El nuevo evento NO debe ocurrir DURANTE el tratamiento con CORTICOIDES, así como tampoco debe ocurrir dentro del mes posterior a la supresión de los mismos.

La RM NO debe mostrar NUEVAS lesiones, aunque las lesiones originales pueden agrandarse.

No hay una mejor explicación etiológica del nuevo evento.

EMDA multifásica

 

1. Nuevo evento que cumple criterios de EMDA y que INVOLUCRA NUEVAS ÁREAS del SNC, evidenciado por la historia clínica, el examen neurológico y la RM.

2. El nuevo evento debe ocurrir:

a) al menos 3 meses después del inicio del evento inicial;
b) al menos 1 mes después de completado y terminado el tratamiento corticoideo.

3. El evento debe incluir una presentación polisintomática, incluida la encefalopatía, con síntomas y signos diferentes al evento inicial.

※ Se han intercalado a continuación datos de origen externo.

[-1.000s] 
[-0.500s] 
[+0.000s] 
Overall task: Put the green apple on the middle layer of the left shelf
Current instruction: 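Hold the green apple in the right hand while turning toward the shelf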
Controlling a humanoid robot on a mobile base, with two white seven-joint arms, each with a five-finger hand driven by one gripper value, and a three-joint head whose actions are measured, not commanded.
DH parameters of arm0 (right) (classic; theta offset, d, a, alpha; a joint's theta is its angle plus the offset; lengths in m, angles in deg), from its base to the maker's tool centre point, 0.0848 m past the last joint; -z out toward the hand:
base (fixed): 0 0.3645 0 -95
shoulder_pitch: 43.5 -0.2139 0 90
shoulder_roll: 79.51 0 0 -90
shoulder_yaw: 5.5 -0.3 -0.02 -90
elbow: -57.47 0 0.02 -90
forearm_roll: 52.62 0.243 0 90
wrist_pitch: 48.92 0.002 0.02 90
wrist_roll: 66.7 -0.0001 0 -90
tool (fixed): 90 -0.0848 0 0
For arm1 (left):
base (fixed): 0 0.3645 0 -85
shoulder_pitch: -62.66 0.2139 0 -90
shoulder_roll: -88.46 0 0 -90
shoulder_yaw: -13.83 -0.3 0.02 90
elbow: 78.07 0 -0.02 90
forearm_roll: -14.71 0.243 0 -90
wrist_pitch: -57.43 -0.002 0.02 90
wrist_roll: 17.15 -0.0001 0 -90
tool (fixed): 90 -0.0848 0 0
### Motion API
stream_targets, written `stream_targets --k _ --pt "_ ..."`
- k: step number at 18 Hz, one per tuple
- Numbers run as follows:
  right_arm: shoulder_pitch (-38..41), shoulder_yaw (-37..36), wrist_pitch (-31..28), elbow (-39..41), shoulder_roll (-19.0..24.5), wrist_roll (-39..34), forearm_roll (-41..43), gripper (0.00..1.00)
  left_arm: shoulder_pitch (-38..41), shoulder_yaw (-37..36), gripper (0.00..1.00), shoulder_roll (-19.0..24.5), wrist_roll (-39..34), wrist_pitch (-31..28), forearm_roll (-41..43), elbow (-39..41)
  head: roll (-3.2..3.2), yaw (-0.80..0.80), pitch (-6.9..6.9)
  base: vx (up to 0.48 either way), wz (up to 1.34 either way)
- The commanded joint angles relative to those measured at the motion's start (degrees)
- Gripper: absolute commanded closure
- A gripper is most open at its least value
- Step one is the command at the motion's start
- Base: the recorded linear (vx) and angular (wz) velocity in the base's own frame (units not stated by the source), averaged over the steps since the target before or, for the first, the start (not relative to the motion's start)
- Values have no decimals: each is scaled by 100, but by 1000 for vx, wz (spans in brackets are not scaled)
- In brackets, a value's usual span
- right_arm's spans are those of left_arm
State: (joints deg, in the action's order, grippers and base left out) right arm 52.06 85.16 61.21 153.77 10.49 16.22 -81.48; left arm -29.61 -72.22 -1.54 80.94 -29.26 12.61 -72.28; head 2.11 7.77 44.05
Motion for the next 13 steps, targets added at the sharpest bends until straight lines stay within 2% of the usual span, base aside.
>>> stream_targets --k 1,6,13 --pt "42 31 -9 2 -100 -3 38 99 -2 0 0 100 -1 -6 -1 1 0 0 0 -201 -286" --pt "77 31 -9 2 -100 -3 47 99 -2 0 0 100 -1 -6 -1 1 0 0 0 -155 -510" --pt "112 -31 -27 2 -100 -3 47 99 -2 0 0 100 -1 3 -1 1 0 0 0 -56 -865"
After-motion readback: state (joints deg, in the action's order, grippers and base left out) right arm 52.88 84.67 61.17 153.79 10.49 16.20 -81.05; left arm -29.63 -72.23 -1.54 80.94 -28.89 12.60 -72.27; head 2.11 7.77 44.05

4. La RM cerebral DEBE mostrar compromiso de nuevas áreas, con resolución completa o parcial de las lesiones asociadas con el primer evento.


Comentarios

Los criterios de EMDA RECURRENTE o MULTIFÁSICA, se establecen para describir aquellos niños que experimentan un nuevo evento luego de una EMDA inicial e intentar diferenciarlos de la enfermedad crónica en empujes desmielinizantes que es la EM.

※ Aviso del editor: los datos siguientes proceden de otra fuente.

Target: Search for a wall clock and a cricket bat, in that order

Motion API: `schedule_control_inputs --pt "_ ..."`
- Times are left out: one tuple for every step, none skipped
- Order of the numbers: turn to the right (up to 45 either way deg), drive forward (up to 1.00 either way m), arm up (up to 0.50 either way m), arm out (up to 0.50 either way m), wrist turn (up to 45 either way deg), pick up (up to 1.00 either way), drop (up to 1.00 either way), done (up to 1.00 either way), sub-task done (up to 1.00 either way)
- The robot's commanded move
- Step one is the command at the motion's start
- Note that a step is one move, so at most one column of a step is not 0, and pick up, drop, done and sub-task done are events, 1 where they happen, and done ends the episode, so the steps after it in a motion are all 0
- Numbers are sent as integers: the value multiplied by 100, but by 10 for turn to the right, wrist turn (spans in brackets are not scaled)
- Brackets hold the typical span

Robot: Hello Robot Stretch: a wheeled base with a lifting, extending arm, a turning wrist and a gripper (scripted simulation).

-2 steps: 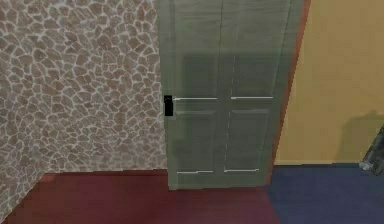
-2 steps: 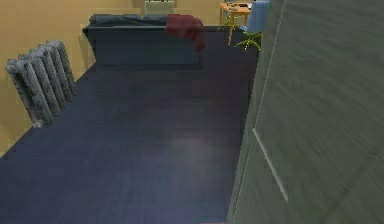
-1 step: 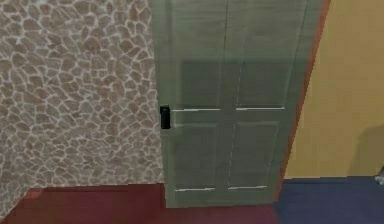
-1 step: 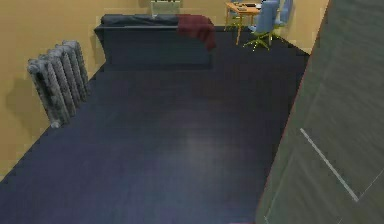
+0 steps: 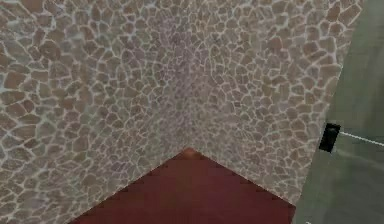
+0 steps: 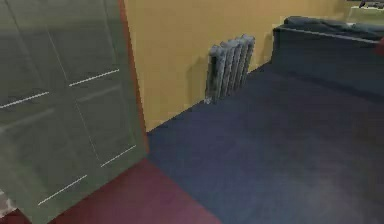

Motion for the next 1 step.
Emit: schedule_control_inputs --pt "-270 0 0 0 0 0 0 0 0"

La diferencia consiste en que si el segundo evento compromete nuevas áreas cerebrales “MULTIFÁSICA”, o si consiste en la “recaída” de las mismas áreas afectadas en el primer evento “RECURRENTE”.

Los nuevos eventos deben cumplir los criterios de EMDA.

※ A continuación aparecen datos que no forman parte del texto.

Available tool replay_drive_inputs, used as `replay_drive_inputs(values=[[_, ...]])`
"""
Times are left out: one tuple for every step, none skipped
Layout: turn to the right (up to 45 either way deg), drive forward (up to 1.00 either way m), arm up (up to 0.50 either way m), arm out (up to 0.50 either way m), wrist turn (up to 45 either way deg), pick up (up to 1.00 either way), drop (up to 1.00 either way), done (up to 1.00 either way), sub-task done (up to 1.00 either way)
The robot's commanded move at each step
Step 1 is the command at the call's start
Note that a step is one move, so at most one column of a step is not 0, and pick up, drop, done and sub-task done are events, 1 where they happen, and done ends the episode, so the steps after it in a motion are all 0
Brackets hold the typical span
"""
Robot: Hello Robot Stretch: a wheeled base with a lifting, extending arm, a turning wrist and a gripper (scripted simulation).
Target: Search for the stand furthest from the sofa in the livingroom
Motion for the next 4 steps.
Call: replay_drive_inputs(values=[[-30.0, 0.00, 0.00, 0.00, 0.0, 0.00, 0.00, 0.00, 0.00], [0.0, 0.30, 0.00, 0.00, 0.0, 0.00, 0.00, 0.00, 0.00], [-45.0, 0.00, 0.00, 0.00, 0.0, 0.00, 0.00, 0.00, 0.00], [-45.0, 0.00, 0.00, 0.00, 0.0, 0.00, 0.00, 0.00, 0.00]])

La RM puede mostrar resolución completa o persistencia parcial de las lesiones.

Los casos con MÁS de dos episodios son ALTAMENTE SOSPECHOSOS de EM.

Los términos BIFÁSICA y RECAÍDA han sido abandonados para simplificar las definiciones.

Estudios con seguimiento prolongado (1-2 décadas), serán necesarios para comprobar la utilidad de estas definiciones.

Esclerosis múltiple pediátrica (infancia y adolescencia)

 

El diagnóstico de EM en la edad pediátrica requiere la presencia de episodios de desmielinización del SNC con separación en el tiempo y en el espacio al igual que en los pacientes adultos, sin una edad mínima estipulada.

 

Diseminación espacial

1. La RM debe mostrar tres de los siguientes hallazgos (Criterios de MacDonald de diseminación espacial)

Nueve o más lesiones en la SB o una que refuerce con gadolinio.

Tres o más lesiones periventriculares.

Una lesión yuxtacortical.

Una lesión infratentorial.

2. Dos lesiones en la RM, de las cuales una debe ser cerebral, sumado a BOC y/o elevación del IgG index en LCR, cumple criterio de diseminación espacial.

Diseminación temporal

La RM puede utilizarse para reunir criterios de diseminación temporal luego de un primer evento clínico, incluso en ausencia de nuevos eventos clínicos. Nuevas lesiones hiperintensas en T2 y/o que refuerzan con gadolinio que aparecen luego de 3 meses del evento inicial.

Un episodio que reúne los criterios para diagnóstico de EMDA no debe ser considerado un primer evento de una EM, a no ser que el curso evolutivo lo sugiera.

Al igual que en adultos, los niños con 2 episodios desmielinizantes aislados separados en tiempo y espacio, cumplen criterios de EM.

En la población pediátrica estos eventos NO DEBEN CUMPLIR CRITERIOS DIAGNÓSTICOS DE EMDA.

Un niño cuyo evento inicial configuró una EMDA, un segundo evento desmielinizante aislado (CIS) no se considera suficiente para el diagnóstico de EM.

El Consenso actual considera que se requiere evidencia adicional de diseminación espacial y temporal, ya sea clínica (tercer evento al menos 3 meses después del segundo), o en la RM (nuevas lesiones en T2 que aparecen al menos 3 meses luego del segundo evento).

Anexo 2 (4)

RM en etapa aguda. Subgrupos radiológicos

 

Grupo A: EMDA a pequeñas placas, lesiones menores a 5 mm de diámetro.
Grupo B: EMDA con grandes placas o lesiones, bilaterales y asimétricas, en algunos casos con efecto expansivo y aspecto seudotumora.
Grupo C: EMDA compromiso simétrico bitalámico además de las lesiones distribuidas en la sustancia blanca, que pueden ser pequeñas o grandes placas.
Grupo D: corresponde a la encefalomielitis hemorrágica aguda, con diferentes grados de hemorragia dentro o adyacente a las grandes placas desmielinizantes.

Puede existir compromiso simultáneo de la MÉDULA ESPINAL, con aumento de su calibre en T1 y señal hiperintensa en T2 y FLAIR, afectando frecuentemente varios segmentos medulares.